Obama also landed several Kerry bundlers, including Silicon Valley venture capitalist Mark Gorenberg, and lured two former fundraisers of Bill Clinton's, Boston financier Alan Solomont and New York investment manager Orin Kramer. Solomont said he was surprised by the notice his decision received. "I wasn't looking to make a statement about the Clintons," he said. "My decision wasn't in any way based on less affection or respect for her. [Obama] just had this energy. I could tell this was going to be something different."

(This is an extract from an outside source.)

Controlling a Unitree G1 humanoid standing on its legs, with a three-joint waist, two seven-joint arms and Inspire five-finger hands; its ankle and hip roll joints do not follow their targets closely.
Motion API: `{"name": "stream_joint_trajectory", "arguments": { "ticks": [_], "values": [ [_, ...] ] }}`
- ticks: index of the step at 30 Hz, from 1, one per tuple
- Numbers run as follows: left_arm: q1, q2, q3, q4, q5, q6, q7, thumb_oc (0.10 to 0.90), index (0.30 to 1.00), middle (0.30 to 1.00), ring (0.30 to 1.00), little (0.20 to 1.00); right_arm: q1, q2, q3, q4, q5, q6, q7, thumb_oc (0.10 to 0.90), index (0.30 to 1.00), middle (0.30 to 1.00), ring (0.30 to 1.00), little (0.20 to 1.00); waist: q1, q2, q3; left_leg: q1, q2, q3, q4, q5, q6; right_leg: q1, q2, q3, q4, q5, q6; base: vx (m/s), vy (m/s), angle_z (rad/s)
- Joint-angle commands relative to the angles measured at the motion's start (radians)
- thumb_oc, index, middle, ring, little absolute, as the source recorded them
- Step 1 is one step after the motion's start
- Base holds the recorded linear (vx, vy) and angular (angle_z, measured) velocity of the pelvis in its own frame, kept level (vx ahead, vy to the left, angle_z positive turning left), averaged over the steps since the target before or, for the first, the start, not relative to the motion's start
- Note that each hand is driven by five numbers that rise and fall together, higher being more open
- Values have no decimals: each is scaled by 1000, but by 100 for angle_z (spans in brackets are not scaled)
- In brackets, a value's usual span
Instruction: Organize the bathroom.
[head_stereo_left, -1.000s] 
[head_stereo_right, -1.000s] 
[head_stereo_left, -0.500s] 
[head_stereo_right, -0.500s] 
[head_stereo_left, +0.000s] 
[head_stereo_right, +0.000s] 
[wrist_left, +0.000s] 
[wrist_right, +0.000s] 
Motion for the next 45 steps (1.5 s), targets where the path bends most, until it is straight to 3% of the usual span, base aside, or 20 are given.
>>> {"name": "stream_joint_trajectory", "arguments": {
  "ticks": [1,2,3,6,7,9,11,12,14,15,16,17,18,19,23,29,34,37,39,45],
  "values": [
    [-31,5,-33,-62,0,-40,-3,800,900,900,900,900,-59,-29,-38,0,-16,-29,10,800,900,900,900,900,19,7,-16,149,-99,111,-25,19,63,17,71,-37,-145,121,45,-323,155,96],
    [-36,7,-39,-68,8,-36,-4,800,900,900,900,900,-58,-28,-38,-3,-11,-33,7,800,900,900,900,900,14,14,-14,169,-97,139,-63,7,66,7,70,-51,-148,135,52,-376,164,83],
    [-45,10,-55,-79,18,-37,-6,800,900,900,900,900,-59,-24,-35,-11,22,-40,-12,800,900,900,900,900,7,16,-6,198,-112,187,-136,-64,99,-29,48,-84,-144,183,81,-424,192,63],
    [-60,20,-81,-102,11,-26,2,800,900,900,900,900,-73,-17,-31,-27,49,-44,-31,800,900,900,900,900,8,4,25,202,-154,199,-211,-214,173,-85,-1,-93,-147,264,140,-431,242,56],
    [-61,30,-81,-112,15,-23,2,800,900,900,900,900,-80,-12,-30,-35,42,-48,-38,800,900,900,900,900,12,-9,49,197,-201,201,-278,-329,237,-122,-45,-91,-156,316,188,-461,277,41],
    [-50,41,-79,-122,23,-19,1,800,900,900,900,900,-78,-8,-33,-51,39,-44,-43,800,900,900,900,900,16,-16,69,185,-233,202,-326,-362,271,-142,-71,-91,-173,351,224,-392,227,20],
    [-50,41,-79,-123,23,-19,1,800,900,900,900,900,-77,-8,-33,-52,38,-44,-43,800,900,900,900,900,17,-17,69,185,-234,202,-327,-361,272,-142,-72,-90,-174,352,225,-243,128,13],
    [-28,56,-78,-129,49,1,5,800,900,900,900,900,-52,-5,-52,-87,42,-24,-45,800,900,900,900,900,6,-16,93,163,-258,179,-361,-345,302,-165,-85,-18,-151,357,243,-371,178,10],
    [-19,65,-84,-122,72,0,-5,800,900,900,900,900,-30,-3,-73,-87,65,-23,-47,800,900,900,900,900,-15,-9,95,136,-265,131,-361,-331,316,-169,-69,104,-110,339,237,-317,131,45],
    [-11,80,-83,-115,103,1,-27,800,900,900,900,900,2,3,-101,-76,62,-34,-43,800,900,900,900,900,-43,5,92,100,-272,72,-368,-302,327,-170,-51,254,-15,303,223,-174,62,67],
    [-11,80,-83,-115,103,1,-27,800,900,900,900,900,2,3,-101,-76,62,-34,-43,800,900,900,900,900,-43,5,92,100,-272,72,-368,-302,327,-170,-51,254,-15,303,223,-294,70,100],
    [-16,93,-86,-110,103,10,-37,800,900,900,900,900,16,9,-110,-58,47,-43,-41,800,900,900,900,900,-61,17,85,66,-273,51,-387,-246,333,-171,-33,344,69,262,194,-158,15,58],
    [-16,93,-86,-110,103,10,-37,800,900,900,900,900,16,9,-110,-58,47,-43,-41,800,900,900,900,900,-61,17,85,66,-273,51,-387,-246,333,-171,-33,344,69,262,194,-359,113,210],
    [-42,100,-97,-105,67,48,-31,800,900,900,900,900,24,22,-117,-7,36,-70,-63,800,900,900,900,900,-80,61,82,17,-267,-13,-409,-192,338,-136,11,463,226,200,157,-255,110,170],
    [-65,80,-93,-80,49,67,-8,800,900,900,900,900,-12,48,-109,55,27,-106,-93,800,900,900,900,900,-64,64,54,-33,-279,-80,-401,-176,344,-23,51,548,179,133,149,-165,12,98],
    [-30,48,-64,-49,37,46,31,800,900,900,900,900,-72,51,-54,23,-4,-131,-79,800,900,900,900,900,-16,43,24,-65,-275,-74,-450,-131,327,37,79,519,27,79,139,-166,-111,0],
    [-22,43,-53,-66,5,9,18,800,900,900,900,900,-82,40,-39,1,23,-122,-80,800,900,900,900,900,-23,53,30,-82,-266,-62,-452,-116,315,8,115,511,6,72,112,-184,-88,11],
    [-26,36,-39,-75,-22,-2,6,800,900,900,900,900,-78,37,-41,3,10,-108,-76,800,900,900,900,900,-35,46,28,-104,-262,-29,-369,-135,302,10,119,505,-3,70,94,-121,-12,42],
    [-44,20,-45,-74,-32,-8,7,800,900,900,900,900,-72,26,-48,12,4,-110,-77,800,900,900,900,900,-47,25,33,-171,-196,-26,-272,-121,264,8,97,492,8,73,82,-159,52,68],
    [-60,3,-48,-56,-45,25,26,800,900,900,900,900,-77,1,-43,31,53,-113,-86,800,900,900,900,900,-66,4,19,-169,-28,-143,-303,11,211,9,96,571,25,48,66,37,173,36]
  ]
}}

Smoot knew Obama was not alone in pursuing potential fundraisers. Some were getting daily calls from presidential candidates. One potential bundler contacted by Smoot was Norman Hsu, one of the most reliable donors from her tenure as finance chair for the Democratic Senatorial Campaign Committee. Hsu would later become mired in scandal as a top bundler for the Clinton campaign, but he was regarded at the time as a prime target because of his reputation for producing a steady flow of campaign cash.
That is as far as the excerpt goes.